Volume changes in single L6 myoblasts (myoballs) exposed to nystatin solutions were followed on single cell level by means of quantitative video image analysis. The myoblasts swelled in nystatin solutions. The volume change was dependent on the nystatin concentration, the threshold concentration being 12.5 mumol/l of nystatin freshly dissolved in Krebs solution. The threshold effect was triphasic: a slight initial volume decrease (shrinkage) for about 2 min followed by a volume increase and, after about 10 min by a significant volume decrease. At twice as high nystatin concentration (25 mumol/l) the final shrinkage phase was lacking. At 50 mumol/l concentration the volume increased continually after a delay of about 1-2 min. and reached a plateau of about 350% of the original volume.

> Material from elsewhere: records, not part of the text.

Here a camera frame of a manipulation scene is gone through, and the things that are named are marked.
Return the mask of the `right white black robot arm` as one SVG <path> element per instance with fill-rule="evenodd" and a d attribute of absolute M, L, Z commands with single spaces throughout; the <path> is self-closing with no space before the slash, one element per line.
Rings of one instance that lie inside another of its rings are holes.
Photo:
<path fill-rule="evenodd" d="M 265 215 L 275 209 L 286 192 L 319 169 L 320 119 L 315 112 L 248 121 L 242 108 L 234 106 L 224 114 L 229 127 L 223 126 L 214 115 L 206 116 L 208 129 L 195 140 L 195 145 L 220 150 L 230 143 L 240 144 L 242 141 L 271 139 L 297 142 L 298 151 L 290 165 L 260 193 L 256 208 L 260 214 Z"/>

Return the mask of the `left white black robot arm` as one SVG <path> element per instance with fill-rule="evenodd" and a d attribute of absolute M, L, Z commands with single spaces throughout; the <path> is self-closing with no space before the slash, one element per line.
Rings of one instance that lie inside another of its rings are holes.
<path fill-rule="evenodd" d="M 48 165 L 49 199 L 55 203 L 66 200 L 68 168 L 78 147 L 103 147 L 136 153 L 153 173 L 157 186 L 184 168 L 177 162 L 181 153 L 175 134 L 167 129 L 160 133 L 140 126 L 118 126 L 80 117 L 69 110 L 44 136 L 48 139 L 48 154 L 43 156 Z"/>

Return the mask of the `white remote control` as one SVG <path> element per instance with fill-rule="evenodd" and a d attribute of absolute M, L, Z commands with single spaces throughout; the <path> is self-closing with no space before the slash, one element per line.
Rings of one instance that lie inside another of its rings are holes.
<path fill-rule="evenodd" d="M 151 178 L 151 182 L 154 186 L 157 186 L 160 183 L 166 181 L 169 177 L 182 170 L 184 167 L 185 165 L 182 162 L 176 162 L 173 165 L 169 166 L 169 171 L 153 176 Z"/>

At 100 mumol/l concentration of nystatin the myoblasts increased their volume in about five min to more than 500% of the original value. The effects of nystatin diminished upon prolonged storage of nystatin Krebs solution. Nystatin solutions (50 mumol/l) prepared 3 hours before use were stil active to about 80%. Volume changes in 100 mumol/l nystatin solutions were, however, substantially diminished (to about 20%) 5 hours after the preparation of the nystatin solution. By replacing external Na+ by TEA+ in the presence of external Cl- a regulatory volume decrease was observed to subnormal values; the myoblast volume shrank to about half of the control value. The volume changes were reversible after reintroduction of Krebs solution. The regulatory volume decrease to subnormal values was also observed after replacing external Cl- by glutamate anion in the presence of external Na. The volume changes were, however, not reversible after reintroduction of Krebs solution. The swelling of myoblasts in 50 mumol/l nystatin Krebs solution continued after a definite enlargement of the whole myoblast was reached with the formation of several blebs, which eventually coalesced to form a continuous layer around the myoballs. The enlarged vesicles in nystatin solutions were able to start and fulfill the mitotic cycle. Cell volume measurements represent a handy means for checking the activity of nystatin solutions for the perforated patch experiments.